Un vecchio adagio recita a grandi linee «Chiunque ha tradito o è stato tradito, chi lo nega è solo perché non lo sa»: ergersi a censori della morale comune è piuttosto ridicolo quando nel buio del nostro privato sotterriamo l’immondizia e crediamo che sfogare la frustrazione insultando l’Adam Levine di turno ci aiuti a sembrare irreprensibili. «C’è la propensione a nascondersi dietro a un costrutto sociale, a una morale che ancora adesso è difficile da modificare. La nostra mente spesso tende a funzionare per semplificazione, nel senso che operiamo una distinzione tra cosa è giusto e cosa è sbagliato, tra cosa va bene e cosa non va bene: il tradimento attiene a una sfera che non ci sforziamo e non vogliamo comprendere, e così è come se rimanesse cristallizzato, come se l’opinione a riguardo fosse immutabile. Senza contare che ammettere di fronte ad altre persone di essere indulgenti nei suoi confronti, crea di riflesso l’idea che si sia inclini a tradire».
Nel caso delle celeb, ci si convince che possedere bellezza, ricchezza e in generale tutto ciò che la gente pensa dia la felicità, funga da vaccino contro l’infedeltà: quando si ha tutto, per quale motivo si dovrebbe tradire il proprio partner o essere traditi? «Secondo questo ragionamento, ci si illude che il tradimento abbia solo a che fare con una questione di bellezza estetica, mentre in realtà entrano in gioco il senso del proibito, la vendetta e in generale dinamiche assai più profonde e istintuali che la nostra società è ancora parecchio riluttante ad accettare. Tradire un ideale può capitare, sì, ma rimane comunque un concetto lontano e astratto; il tradimento sessuale ci scandalizza perché è concreto, un qualcosa che un domani può capitare a me, a te e a chiunque altro ci sia vicino. Fa insomma scattare un meccanismo di identificazione molto potente, e – in più – ha a che fare con uno degli istinti primordiali dell’uomo rispetto al quale conserviamo un aspetto ambivalente: lo sfruttiamo, ma al tempo stesso cerchiamo di nasconderlo e di tenerlo a bada».

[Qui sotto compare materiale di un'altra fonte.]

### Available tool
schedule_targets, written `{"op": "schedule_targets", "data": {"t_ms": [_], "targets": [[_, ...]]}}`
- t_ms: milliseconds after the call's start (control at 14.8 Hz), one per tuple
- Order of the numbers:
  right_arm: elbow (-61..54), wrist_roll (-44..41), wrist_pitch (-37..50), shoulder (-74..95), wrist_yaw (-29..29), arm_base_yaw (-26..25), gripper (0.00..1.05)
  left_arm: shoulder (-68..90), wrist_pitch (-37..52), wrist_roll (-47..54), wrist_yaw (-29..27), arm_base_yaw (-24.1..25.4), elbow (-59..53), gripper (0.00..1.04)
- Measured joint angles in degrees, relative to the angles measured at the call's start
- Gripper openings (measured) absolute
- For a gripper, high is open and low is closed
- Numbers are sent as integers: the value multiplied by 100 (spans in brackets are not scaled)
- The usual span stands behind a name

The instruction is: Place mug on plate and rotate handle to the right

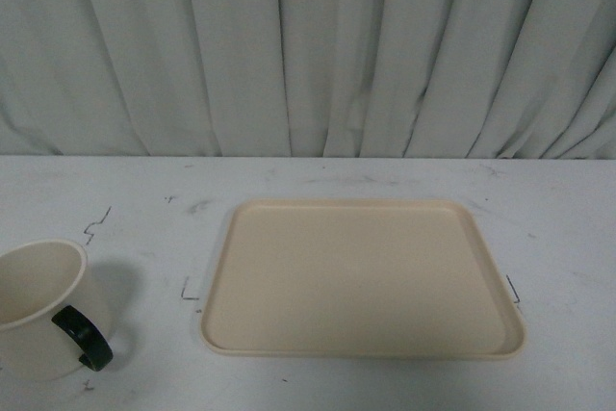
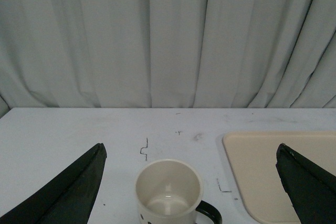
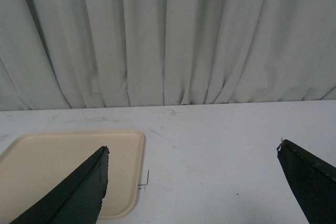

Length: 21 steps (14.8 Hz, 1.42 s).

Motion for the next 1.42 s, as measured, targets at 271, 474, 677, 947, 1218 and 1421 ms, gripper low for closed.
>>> {"op": "schedule_targets", "data": {"t_ms": [271, 474, 677, 947, 1218, 1421], "targets": [[0, 0, 0, 0, 0, 0, 98, 0, 0, 0, 0, 0, 0, 98], [0, 0, 0, 0, 0, 0, 98, 0, 0, -2, 0, 0, 0, 98], [0, 0, 0, 0, 0, 0, 98, 0, 0, 0, 0, 0, 0, 98], [0, 0, 0, 0, 0, 0, 98, 0, 0, 0, 0, 0, 0, 98], [0, 0, 0, 0, 2, 0, 98, 0, 0, 0, 0, 0, 0, 98], [0, 0, 0, 0, 0, 0, 98, 0, 0, 0, 0, 0, 0, 98]]}}
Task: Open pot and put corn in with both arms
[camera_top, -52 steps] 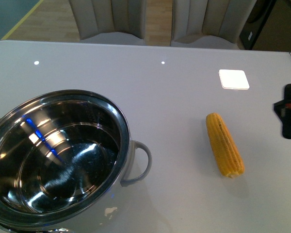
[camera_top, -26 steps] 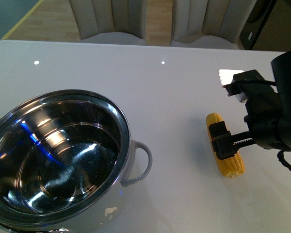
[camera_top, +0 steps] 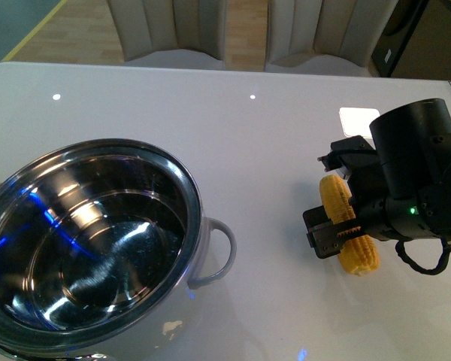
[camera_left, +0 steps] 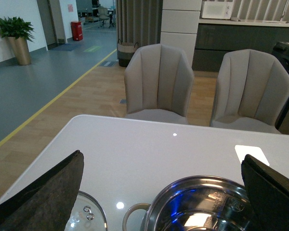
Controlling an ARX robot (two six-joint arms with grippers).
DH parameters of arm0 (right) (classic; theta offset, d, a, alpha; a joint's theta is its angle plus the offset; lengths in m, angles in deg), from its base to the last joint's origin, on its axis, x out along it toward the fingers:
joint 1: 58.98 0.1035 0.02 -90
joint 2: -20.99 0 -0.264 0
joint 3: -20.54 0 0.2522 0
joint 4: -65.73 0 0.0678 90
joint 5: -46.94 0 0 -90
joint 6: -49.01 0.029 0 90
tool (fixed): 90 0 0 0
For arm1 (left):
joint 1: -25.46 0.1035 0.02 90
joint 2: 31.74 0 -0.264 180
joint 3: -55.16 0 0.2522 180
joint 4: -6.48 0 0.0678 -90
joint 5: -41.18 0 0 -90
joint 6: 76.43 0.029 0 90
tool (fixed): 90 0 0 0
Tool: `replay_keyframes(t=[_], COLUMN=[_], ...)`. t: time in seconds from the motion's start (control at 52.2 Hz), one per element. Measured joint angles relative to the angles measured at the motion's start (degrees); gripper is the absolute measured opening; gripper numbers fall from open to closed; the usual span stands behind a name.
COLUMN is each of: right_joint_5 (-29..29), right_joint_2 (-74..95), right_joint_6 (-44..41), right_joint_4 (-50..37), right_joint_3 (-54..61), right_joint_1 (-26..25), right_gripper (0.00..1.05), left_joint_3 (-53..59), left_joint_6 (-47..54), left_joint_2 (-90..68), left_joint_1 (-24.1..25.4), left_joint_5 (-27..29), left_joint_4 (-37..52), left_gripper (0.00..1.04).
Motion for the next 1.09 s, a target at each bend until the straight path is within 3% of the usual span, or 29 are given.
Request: replay_keyframes(t=[0.038,0.421,0.517,0.766,1.092], right_joint_5=[0.0,2.0,4.1,8.9,11.6], right_joint_2=[0.9,-0.1,-4.8,-21.0,-25.3], right_joint_6=[0.0,0.0,0.2,4.9,17.1], right_joint_4=[0.3,-0.3,-0.1,3.7,7.3], right_joint_3=[-0.4,2.3,4.0,4.6,-1.3], right_joint_1=[0.0,-0.1,-0.2,1.2,10.8], right_gripper=[0.95,0.4,0.32,0.25,0.23], left_joint_3=[0.0,0.0,0.0,0.0,0.0], left_joint_6=[0.0,0.0,0.0,0.0,0.0], left_joint_2=[0.0,0.0,0.0,0.0,0.0], left_joint_1=[0.0,0.0,0.0,0.0,0.0], left_joint_5=[0.0,0.0,0.0,0.0,0.0], left_joint_4=[0.0,0.0,0.0,0.0,0.0], left_gripper=[0.98,0.98,0.98,0.98,0.98])
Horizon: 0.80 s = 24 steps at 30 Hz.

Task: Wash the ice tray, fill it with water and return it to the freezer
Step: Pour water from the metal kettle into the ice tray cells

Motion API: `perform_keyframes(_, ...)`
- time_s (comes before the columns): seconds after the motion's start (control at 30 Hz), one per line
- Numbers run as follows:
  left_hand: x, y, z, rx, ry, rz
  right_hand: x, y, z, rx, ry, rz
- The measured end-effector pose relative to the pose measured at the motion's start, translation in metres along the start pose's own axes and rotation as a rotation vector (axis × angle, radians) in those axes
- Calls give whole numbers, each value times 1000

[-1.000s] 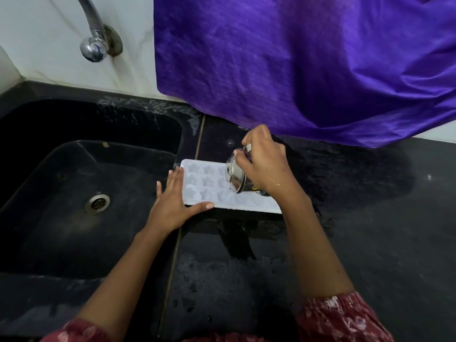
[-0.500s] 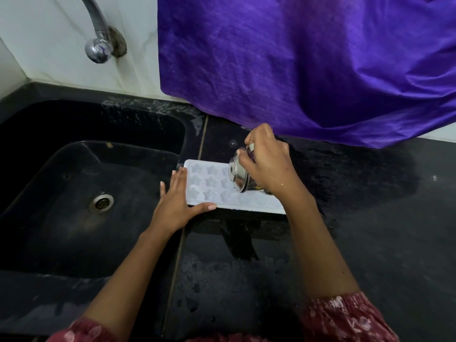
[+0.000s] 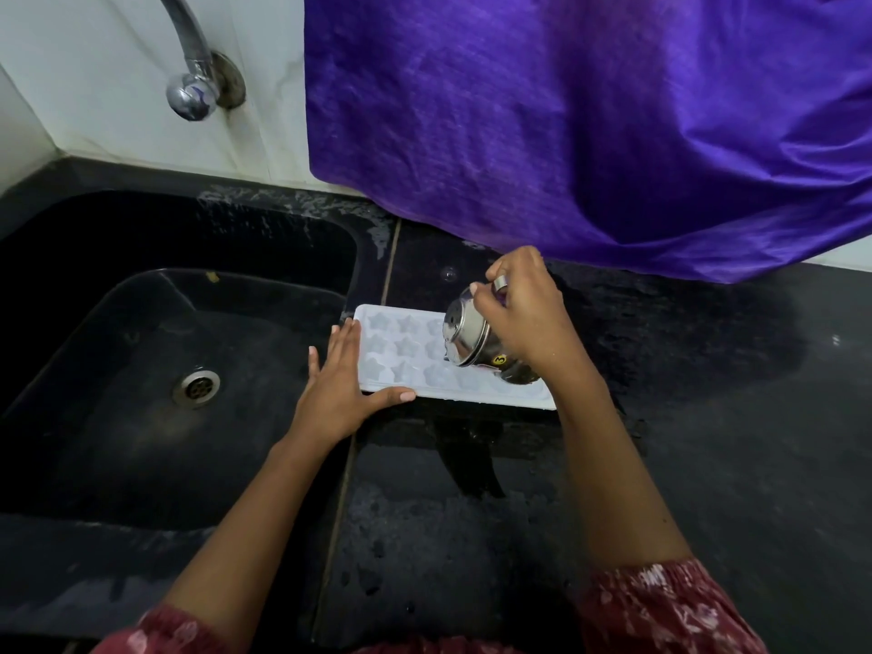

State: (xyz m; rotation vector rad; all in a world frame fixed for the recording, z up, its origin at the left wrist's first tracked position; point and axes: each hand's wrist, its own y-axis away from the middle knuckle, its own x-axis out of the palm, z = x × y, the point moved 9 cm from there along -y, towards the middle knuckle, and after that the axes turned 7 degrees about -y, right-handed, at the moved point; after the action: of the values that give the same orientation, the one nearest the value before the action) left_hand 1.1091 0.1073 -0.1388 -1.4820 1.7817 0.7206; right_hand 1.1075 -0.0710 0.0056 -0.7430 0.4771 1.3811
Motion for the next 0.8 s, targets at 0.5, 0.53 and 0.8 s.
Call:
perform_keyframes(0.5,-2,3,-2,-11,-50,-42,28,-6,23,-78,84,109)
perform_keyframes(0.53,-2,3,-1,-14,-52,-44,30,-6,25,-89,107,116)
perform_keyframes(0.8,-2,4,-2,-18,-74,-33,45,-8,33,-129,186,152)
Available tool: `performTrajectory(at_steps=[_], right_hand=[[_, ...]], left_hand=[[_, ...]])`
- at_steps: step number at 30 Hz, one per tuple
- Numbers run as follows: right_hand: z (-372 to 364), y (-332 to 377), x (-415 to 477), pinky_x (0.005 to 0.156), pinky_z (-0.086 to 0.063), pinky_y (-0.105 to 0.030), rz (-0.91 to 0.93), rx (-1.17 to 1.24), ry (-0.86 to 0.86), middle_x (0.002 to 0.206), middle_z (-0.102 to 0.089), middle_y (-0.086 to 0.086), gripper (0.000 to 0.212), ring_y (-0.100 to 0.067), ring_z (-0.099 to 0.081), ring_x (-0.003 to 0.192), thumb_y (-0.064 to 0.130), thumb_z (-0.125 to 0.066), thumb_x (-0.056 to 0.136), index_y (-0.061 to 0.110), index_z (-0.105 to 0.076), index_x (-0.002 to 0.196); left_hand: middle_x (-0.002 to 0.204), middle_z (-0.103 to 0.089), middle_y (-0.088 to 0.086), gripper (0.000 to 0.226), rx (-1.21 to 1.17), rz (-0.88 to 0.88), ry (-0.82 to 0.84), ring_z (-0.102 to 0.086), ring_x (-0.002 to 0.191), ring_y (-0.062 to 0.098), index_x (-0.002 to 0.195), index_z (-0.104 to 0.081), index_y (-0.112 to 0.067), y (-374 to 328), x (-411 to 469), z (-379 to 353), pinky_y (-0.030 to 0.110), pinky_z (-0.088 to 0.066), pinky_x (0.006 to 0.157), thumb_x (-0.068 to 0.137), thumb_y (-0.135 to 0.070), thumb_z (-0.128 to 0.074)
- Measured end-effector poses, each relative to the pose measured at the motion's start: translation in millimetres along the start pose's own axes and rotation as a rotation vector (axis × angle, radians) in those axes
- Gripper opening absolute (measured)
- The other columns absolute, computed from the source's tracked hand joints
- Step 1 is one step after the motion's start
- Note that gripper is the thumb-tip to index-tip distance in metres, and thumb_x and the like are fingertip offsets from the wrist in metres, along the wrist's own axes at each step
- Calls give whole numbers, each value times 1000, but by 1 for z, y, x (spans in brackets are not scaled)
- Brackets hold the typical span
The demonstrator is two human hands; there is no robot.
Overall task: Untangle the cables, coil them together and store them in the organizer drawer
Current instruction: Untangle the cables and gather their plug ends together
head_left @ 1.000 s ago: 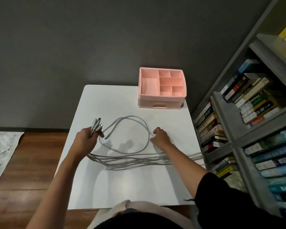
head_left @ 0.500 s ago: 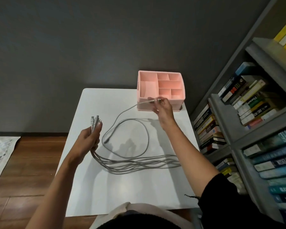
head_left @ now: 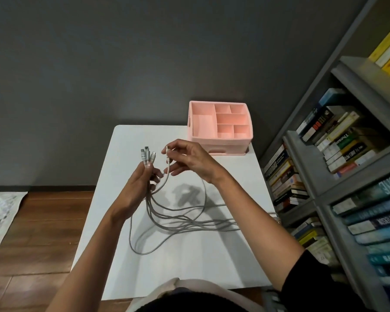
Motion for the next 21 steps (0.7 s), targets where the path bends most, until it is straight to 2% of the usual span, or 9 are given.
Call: performTrajectory(at_steps=[2,5,9,11,15,21], right_hand=[[2,5,3,69,-52,-28,47,-84,-56,77,-64,-4,13,-21,-69,69,11,-61,92,7,-59,105],[3,11,5,73,-50,-28,119,-149,-128,75,-67,-6,16,-13,-64,68,6,-69,85,3,-62,100],[6,18,4,72,-42,-18,221,-278,-218,88,-67,2,14,0,-59,77,9,-75,79,7,-71,92],[7,19,5,69,-41,-16,227,-270,-232,87,-66,2,13,3,-56,73,10,-76,78,10,-72,91],[7,17,8,70,-42,-20,226,-242,-236,87,-67,4,16,3,-53,66,8,-75,79,10,-74,94],[7,14,7,68,-41,-19,211,-203,-226,84,-69,6,14,3,-53,66,8,-75,79,6,-73,93]], left_hand=[[87,-66,1,30,3,-7,21,-61,82,13,95,-52,-18,-3,-1,-5,26,-42,73,103,-35,-29],[77,-67,2,28,-22,-30,51,-65,75,17,93,-50,-17,-11,-2,-12,29,-46,78,104,-31,-28],[72,-56,5,28,-43,-51,56,-56,65,16,93,-45,-15,-19,-3,-17,28,-46,69,104,-33,-28],[71,-52,5,27,-50,-75,48,-50,64,17,95,-45,-16,-21,-4,-20,26,-44,65,104,-35,-27],[67,-46,6,30,-27,-142,47,-40,58,14,112,-42,-15,-22,-4,-28,33,-35,64,104,-39,-25],[62,-40,-4,22,-83,-138,83,-27,52,11,112,-40,-19,-21,-5,-31,22,-32,54,104,-35,-27]])
Point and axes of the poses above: each hand's wrist, its own x-axis towards the middle knuckle, its own z-axis out of the back of the hand, y = z × x, the point moved 7 cm from there along x, towards the middle knuckle
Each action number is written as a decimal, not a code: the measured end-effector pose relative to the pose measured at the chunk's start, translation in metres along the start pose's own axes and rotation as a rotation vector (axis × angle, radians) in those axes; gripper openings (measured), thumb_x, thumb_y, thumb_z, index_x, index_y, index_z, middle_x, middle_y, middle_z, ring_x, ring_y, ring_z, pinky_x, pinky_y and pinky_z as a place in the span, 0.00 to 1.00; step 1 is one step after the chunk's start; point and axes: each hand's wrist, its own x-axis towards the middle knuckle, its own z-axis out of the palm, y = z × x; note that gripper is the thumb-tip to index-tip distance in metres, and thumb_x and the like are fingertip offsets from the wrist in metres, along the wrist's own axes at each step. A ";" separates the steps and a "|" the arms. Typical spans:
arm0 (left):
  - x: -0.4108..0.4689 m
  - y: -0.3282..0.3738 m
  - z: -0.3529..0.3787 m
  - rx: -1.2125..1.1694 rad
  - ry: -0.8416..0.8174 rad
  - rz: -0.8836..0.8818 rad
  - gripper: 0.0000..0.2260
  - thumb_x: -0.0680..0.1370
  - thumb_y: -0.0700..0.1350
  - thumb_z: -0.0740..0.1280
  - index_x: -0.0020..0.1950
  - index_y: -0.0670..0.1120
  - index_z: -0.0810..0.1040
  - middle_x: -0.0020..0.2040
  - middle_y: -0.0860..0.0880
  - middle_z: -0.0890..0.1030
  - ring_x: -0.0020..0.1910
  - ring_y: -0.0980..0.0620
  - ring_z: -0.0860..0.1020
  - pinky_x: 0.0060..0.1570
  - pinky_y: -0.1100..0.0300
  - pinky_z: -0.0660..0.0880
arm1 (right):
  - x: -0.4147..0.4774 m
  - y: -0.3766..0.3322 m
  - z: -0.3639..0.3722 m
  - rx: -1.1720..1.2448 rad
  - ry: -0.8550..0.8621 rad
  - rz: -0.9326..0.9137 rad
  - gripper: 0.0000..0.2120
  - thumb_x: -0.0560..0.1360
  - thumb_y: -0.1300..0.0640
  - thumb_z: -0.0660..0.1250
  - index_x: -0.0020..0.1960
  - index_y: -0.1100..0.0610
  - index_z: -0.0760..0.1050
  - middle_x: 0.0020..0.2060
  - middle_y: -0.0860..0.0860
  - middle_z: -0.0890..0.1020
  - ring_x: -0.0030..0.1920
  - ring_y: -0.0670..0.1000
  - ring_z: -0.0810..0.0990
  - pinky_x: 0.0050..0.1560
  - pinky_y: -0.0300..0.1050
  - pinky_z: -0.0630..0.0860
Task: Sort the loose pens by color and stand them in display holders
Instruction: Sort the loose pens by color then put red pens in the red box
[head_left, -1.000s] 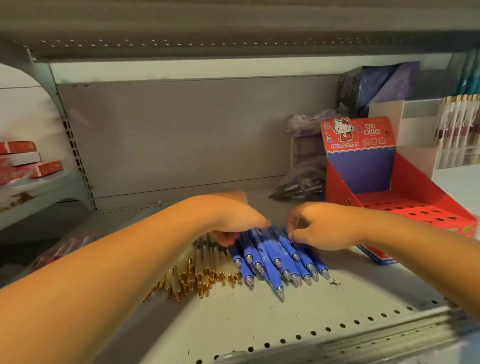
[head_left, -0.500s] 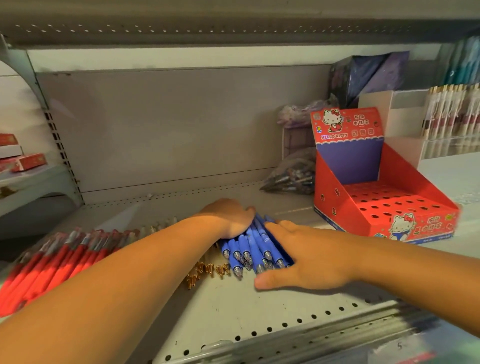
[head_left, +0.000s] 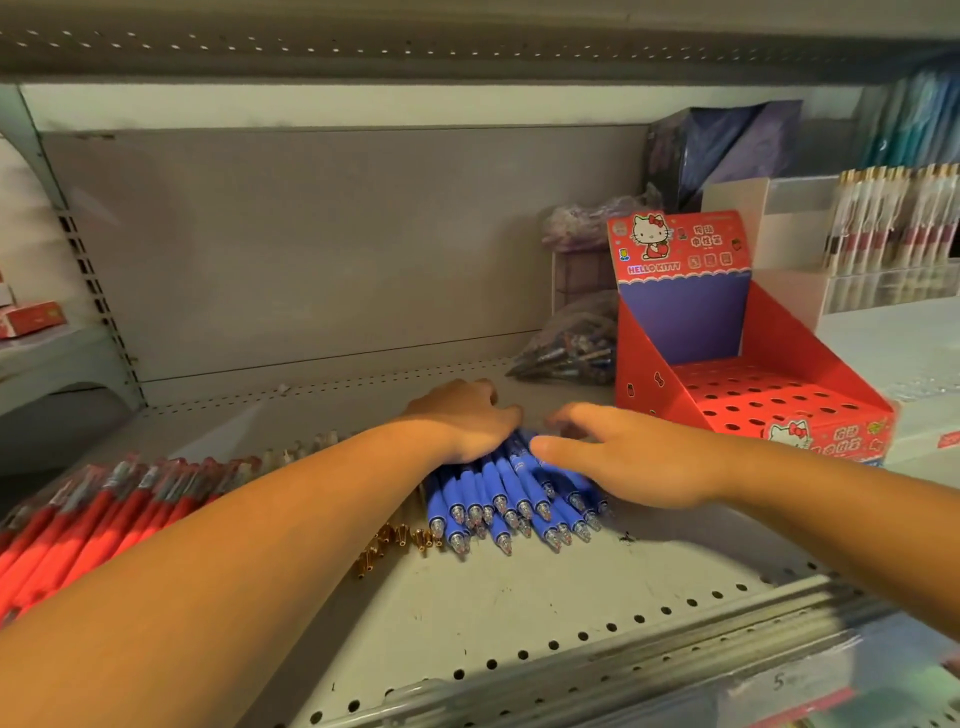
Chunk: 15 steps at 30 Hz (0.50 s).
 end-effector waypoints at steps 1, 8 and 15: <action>-0.001 0.000 -0.003 0.008 0.000 -0.013 0.23 0.76 0.64 0.56 0.62 0.50 0.74 0.56 0.49 0.77 0.51 0.48 0.76 0.50 0.55 0.74 | 0.002 0.003 0.000 0.001 0.039 0.030 0.22 0.78 0.38 0.61 0.62 0.53 0.74 0.58 0.49 0.80 0.58 0.50 0.78 0.63 0.51 0.73; -0.021 -0.015 -0.044 0.053 -0.056 -0.137 0.11 0.82 0.49 0.58 0.47 0.43 0.74 0.39 0.49 0.75 0.36 0.53 0.74 0.37 0.59 0.70 | 0.027 -0.001 -0.004 0.018 -0.051 0.139 0.15 0.79 0.54 0.63 0.51 0.67 0.78 0.42 0.60 0.82 0.33 0.52 0.78 0.34 0.44 0.78; -0.034 -0.022 -0.045 -0.220 -0.317 -0.289 0.06 0.82 0.40 0.63 0.55 0.38 0.75 0.44 0.43 0.79 0.32 0.53 0.79 0.43 0.61 0.81 | 0.060 -0.020 -0.005 0.003 -0.277 0.264 0.16 0.83 0.51 0.57 0.42 0.59 0.73 0.37 0.55 0.78 0.30 0.52 0.79 0.26 0.42 0.77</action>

«Non perdoniamo il fatto di cedere all’istinto, il che principalmente è una colpa che facciamo ricadere sugli uomini – nonostante il tradimento avvenga anche a opera delle donne, ma sembra fare meno notizia. Sottolineiamo quasi con fierezza che l’uomo cede a questo tipo di istinti e gli diamo contro, demonizzandolo». Il che nasconde pure una forte ambivalenza, conclude Maiuri: «Ciò che ci disgusta spesso ci attrae perché il disgusto non è che l’altra faccia del piacere, ed esprimerlo rappresenta una sensazione in un certo senso orgasmica».
Morale, per servire lo scandalo basta un mix letale di invidia sociale, volontà castigatrice, paure mal celate e desiderio di essere come loro, ma meglio di loro: in sintesi, la pericolosissima attitudine che abbiamo a vivere vite che non sono la nostra, forse perché la nostra ci annoia, forse perché non è abbastanza scintillante, forse perché scopiamo poco. Probabilmente, se il tempo che perdiamo a commentare il sesso che fanno degli altri lo reinvestissimo facendolo noi, sesso, saremmo più felici. O quantomeno più rilassati.